*What you need to do*: For this exercise, return only the lines in the records below from the one holding "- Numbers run" through the one holding "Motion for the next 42", including both, exactly as they appear and without pictures.

*Provided data*:
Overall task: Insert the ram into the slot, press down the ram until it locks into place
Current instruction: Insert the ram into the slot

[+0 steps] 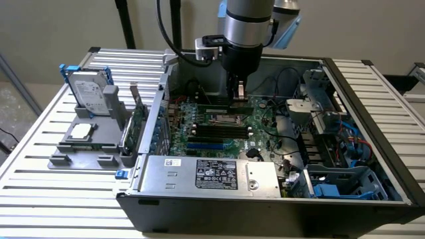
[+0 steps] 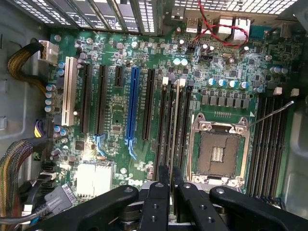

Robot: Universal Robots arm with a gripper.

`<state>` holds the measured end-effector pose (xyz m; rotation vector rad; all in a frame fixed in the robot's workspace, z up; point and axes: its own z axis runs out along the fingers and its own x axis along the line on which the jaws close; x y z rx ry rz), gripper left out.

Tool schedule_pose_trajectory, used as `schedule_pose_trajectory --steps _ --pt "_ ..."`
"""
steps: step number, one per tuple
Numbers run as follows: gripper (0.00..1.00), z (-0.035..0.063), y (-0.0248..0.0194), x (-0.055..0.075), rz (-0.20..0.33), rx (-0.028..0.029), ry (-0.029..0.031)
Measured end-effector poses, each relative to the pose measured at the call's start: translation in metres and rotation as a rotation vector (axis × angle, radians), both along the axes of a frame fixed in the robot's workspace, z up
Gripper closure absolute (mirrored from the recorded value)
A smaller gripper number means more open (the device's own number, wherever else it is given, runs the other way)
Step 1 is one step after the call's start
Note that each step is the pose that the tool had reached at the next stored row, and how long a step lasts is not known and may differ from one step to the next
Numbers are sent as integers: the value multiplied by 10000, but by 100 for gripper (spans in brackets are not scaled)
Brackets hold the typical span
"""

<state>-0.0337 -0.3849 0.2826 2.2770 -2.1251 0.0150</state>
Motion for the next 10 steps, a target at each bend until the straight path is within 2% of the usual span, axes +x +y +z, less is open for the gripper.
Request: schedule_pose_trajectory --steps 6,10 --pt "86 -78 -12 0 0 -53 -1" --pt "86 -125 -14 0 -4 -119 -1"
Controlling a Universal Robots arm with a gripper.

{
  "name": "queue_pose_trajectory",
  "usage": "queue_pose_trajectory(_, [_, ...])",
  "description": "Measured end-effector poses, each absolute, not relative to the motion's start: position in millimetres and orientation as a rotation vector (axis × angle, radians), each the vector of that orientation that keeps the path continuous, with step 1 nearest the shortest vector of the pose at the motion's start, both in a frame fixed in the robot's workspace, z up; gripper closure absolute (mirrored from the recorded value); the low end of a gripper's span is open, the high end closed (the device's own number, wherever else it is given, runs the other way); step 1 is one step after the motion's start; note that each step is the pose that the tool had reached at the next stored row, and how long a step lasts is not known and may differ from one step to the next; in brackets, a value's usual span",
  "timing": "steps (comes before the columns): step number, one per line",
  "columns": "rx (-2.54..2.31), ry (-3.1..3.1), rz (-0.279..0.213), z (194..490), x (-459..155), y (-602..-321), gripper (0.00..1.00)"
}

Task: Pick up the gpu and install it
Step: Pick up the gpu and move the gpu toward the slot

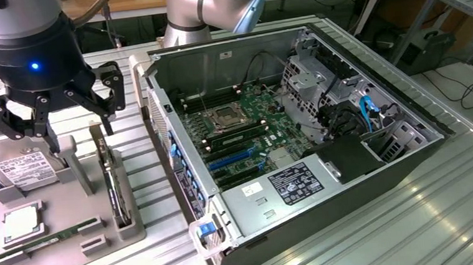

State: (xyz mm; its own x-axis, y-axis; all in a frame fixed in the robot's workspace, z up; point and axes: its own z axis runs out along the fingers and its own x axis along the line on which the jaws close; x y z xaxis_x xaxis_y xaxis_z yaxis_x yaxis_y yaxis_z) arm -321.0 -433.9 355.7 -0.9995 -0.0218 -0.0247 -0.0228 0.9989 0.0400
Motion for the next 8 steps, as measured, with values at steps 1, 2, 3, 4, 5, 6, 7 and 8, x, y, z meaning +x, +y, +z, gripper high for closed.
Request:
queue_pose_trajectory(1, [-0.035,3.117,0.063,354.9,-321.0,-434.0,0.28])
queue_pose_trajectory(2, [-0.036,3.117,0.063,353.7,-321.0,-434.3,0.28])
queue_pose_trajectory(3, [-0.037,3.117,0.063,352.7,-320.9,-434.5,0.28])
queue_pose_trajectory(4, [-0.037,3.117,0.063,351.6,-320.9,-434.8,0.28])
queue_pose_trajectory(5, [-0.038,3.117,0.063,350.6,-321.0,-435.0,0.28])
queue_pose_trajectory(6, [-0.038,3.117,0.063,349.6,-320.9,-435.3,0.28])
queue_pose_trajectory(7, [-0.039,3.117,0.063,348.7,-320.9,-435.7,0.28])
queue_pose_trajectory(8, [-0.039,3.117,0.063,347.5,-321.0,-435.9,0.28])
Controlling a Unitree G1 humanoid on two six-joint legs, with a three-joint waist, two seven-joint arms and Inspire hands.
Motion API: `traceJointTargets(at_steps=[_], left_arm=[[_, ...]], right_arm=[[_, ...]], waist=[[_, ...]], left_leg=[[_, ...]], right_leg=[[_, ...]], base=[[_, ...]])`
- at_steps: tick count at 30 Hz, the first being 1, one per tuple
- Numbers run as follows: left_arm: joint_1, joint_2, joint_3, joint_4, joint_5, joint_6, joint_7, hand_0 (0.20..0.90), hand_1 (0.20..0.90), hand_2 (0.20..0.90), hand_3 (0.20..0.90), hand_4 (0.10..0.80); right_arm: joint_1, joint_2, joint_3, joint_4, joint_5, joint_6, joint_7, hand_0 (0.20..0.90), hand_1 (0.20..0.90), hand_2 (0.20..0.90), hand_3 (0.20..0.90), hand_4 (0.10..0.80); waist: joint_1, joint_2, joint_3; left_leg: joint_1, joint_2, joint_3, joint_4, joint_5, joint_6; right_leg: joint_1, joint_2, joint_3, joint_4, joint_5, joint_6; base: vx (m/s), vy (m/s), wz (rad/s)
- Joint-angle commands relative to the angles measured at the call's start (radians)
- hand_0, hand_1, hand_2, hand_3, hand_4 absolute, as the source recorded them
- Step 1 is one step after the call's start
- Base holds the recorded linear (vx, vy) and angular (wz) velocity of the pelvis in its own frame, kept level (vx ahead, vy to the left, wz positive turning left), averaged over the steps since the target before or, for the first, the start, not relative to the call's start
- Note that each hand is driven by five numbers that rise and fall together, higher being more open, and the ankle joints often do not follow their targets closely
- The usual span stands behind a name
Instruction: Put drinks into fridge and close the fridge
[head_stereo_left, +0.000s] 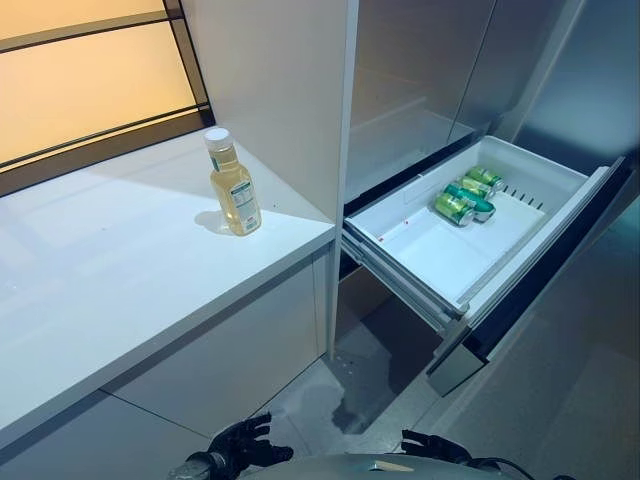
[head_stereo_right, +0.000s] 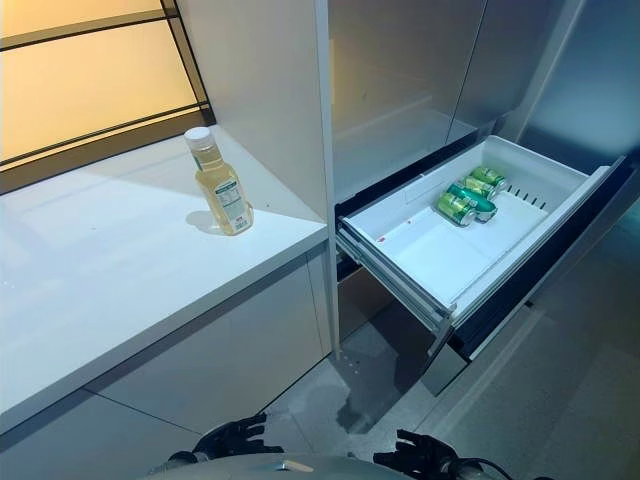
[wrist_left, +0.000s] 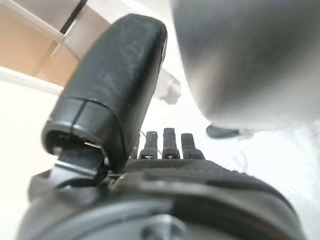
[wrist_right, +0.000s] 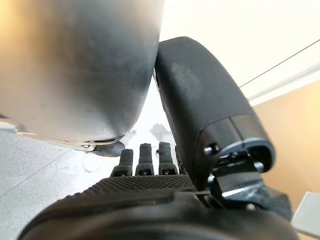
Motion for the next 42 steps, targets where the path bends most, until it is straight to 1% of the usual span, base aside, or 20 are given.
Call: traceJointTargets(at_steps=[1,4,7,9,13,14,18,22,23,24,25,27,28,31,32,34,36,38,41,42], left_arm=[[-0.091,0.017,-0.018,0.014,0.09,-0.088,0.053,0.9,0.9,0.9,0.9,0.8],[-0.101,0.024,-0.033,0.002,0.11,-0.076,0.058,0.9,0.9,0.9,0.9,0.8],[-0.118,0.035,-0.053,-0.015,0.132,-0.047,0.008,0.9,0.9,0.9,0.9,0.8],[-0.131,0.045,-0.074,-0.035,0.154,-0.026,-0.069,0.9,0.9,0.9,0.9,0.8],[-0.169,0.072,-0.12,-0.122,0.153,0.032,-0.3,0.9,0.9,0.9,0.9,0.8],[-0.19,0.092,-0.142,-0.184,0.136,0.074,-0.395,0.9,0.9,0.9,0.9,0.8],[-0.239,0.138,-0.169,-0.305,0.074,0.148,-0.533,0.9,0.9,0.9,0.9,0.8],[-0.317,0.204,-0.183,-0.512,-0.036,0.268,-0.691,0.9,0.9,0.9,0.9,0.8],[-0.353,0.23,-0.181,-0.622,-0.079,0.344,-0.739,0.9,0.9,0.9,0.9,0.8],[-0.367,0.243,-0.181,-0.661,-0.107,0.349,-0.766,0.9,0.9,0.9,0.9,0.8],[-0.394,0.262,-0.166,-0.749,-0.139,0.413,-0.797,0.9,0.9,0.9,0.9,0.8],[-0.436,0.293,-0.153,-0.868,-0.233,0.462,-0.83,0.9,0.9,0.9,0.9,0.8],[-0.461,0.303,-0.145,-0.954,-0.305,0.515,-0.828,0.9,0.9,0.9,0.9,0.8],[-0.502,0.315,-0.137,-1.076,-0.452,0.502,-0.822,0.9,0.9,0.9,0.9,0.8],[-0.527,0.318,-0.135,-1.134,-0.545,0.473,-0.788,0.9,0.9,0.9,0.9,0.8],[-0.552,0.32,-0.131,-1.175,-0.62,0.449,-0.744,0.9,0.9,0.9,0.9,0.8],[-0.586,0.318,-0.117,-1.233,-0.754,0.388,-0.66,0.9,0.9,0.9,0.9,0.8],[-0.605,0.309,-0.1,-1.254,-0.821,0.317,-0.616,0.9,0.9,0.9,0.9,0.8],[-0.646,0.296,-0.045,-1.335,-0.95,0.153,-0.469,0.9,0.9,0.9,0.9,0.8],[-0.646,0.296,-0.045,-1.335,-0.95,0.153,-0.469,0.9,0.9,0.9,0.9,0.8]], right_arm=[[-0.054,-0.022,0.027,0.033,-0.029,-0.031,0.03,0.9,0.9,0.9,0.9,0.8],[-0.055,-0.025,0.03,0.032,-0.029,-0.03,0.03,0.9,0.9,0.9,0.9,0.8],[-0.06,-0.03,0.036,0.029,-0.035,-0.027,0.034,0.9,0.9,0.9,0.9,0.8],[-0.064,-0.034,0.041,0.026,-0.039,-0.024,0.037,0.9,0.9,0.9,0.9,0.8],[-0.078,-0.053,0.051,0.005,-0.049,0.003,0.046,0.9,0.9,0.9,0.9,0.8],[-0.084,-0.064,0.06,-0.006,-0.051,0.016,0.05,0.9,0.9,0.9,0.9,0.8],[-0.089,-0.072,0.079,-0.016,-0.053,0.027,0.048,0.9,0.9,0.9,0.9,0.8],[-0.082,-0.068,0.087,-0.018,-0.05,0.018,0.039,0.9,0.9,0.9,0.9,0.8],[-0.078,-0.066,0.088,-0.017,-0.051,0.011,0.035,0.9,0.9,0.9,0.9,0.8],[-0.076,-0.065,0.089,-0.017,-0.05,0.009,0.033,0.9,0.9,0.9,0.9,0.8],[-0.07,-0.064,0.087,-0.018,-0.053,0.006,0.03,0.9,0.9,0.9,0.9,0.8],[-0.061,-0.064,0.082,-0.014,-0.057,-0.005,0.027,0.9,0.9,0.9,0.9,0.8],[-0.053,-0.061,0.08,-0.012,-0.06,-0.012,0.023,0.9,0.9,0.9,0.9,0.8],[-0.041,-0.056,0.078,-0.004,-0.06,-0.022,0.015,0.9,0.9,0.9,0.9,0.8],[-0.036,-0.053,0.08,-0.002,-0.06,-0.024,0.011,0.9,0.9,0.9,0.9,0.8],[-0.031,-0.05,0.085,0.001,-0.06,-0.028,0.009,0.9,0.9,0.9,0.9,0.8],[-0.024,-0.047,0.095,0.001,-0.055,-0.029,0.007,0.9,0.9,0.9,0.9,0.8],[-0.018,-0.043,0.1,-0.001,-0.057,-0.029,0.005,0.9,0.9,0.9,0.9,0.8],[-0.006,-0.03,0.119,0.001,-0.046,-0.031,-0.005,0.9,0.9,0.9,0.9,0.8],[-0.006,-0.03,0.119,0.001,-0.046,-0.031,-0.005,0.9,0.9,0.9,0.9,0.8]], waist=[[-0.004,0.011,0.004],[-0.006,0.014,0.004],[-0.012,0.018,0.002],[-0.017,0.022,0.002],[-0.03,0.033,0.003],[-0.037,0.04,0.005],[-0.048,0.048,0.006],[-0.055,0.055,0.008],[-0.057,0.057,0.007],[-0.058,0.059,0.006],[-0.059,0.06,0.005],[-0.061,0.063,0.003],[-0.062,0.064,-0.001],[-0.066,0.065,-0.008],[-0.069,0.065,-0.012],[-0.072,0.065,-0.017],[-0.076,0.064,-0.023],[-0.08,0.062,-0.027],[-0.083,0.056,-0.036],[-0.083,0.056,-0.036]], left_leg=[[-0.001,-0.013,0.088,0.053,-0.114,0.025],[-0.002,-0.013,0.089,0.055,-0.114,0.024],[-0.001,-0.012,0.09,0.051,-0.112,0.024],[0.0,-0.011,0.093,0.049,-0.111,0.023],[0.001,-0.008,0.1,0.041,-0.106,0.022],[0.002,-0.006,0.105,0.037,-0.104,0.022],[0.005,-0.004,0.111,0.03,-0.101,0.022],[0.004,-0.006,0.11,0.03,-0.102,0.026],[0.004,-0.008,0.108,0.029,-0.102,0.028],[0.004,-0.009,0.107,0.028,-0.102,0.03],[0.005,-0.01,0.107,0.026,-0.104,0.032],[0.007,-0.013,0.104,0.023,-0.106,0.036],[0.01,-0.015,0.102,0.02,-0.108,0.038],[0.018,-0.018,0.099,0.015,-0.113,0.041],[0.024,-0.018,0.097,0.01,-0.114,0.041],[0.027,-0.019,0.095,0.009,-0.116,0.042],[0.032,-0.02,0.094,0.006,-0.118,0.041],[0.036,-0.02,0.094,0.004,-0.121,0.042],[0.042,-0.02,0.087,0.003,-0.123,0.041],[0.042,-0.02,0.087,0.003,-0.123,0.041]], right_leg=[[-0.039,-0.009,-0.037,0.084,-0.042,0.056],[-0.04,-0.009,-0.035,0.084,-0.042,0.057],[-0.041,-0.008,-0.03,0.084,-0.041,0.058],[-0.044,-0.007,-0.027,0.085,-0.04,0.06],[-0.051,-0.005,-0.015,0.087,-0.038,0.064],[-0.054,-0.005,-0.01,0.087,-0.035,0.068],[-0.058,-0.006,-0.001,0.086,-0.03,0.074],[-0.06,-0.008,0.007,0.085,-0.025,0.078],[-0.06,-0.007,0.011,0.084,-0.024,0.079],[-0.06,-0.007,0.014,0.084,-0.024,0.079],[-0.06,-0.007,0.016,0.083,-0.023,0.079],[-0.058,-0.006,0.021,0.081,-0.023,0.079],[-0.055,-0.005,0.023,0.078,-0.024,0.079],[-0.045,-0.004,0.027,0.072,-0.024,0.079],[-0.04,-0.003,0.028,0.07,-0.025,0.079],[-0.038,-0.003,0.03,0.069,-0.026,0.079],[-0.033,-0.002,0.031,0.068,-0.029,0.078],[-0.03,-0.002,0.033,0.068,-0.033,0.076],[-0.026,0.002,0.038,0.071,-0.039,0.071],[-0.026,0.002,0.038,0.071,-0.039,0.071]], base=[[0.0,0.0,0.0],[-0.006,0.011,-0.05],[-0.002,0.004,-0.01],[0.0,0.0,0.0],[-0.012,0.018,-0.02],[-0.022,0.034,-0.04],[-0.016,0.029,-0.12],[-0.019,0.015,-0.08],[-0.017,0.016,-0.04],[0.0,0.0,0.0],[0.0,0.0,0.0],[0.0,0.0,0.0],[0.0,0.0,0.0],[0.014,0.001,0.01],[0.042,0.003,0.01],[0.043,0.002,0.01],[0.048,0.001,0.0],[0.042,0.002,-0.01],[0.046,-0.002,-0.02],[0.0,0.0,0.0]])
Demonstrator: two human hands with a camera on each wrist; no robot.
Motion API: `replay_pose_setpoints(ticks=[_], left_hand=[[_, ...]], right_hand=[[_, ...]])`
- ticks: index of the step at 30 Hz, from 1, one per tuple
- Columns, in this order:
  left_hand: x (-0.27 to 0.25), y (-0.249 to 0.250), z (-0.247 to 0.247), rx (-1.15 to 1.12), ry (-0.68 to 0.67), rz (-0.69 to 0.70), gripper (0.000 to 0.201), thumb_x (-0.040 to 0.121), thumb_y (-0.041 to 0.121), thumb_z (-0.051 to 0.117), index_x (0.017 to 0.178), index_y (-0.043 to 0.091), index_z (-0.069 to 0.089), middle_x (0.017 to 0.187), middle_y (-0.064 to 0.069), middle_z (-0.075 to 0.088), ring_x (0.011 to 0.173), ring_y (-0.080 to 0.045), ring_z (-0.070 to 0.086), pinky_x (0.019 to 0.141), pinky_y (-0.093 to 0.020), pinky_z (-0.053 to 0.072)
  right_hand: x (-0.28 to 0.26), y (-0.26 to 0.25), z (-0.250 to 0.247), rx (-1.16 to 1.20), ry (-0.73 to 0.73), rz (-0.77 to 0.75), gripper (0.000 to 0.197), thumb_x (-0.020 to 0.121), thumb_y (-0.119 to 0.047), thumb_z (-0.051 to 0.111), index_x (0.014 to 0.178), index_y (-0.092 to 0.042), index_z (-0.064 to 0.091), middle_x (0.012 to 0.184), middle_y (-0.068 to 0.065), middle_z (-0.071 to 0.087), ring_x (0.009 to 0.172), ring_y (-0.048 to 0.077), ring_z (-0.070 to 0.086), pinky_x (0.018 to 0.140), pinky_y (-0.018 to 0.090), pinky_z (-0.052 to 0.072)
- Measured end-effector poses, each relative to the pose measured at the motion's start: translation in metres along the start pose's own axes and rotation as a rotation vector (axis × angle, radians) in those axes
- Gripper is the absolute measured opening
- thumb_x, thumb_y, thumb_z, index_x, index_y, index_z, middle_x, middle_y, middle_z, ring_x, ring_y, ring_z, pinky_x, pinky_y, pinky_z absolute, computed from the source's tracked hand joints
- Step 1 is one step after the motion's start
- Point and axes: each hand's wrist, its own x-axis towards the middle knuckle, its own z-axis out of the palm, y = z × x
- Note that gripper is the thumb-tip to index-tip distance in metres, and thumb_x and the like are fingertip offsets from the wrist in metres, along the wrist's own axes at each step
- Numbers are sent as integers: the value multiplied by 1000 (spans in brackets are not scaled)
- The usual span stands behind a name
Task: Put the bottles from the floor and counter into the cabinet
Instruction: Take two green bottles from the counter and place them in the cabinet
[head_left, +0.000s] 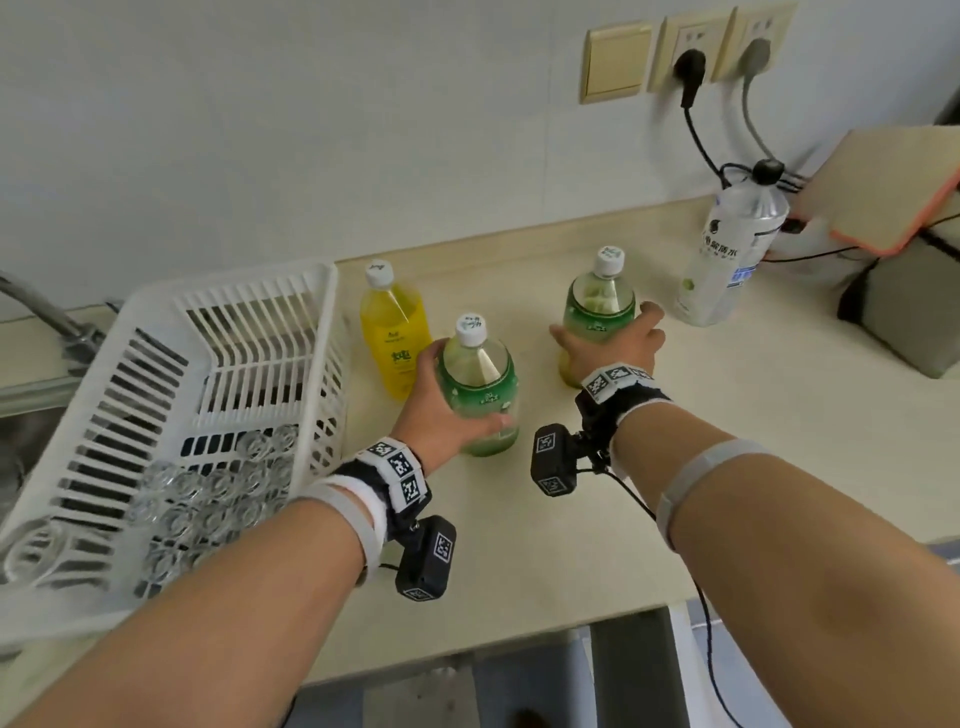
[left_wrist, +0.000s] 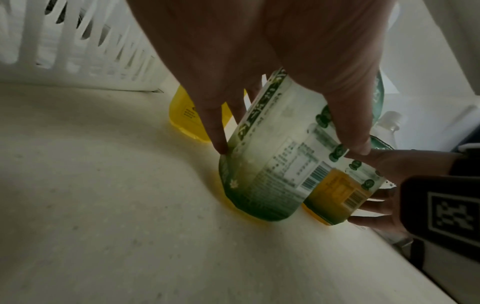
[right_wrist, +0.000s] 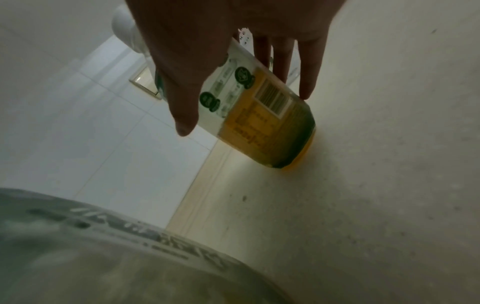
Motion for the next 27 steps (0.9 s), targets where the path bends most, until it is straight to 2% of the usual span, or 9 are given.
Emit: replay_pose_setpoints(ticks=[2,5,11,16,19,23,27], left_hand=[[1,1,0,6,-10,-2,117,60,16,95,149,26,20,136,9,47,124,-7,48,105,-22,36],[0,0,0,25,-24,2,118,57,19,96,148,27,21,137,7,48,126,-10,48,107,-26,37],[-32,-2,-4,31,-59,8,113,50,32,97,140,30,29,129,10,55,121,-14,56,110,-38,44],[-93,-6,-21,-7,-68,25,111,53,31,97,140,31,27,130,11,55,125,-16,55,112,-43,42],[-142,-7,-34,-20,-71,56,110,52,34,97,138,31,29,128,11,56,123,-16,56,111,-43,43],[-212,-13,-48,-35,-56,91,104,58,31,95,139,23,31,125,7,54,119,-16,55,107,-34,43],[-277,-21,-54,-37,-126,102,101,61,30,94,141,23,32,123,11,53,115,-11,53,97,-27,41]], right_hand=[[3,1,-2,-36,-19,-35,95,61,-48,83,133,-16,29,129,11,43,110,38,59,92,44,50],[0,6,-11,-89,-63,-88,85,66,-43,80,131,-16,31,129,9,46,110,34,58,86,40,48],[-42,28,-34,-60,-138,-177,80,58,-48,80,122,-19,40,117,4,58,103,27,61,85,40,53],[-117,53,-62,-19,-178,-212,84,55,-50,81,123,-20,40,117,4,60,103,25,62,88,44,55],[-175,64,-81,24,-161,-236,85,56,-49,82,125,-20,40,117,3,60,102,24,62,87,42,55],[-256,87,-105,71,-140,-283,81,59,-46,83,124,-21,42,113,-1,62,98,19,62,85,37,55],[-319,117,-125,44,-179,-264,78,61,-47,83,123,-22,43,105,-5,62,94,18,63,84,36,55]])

*Worked solution*:
- Numbers run as follows: left_arm: joint_1, joint_2, joint_3, joint_4, joint_5, joint_6, joint_7, hand_0 (0.20..0.90), hand_1 (0.20..0.90), hand_2 (0.20..0.90), hand_3 (0.20..0.90), hand_4 (0.10..0.80); right_arm: joint_1, joint_2, joint_3, joint_4, joint_5, joint_6, joint_7, hand_0 (0.20..0.90), hand_1 (0.20..0.90), hand_2 (0.20..0.90), hand_3 (0.20..0.90), hand_4 (0.10..0.80); waist: joint_1, joint_2, joint_3; left_leg: joint_1, joint_2, joint_3, joint_4, joint_5, joint_6; right_leg: joint_1, joint_2, joint_3, joint_4, joint_5, joint_6; base: vx (m/s), vy (m/s), wz (rad/s)
- Joint-angle commands relative to the angles measured at the call's start (radians)
- hand_0, hand_1, hand_2, hand_3, hand_4 absolute, as the source recorded them
- Step 1 is one step after the call's start
- Base holds the recorded linear (vx, vy) and angular (wz) velocity of the pelvis in its own frame, kept level (vx ahead, vy to the left, wz positive turning left), averaged over the steps since the target before or, for the first, the start, not relative to the call's start
- Note that each hand is driven by five numbers that rise and fall together, higher being more open, and the ankle joints often do not follow their targets closely
- The usual span stands behind a name
Instruction: Put drinks into fridge and close the fridge
[head_stereo_left, +0.000s] 
[head_stereo_right, +0.000s] 
[wrist_left, +0.000s] 
[wrist_right, +0.000s] 
Motion for the next 42 steps, targets where the path bends most, until it is straight to 1% of the usual span, base aside, or 20 are given.

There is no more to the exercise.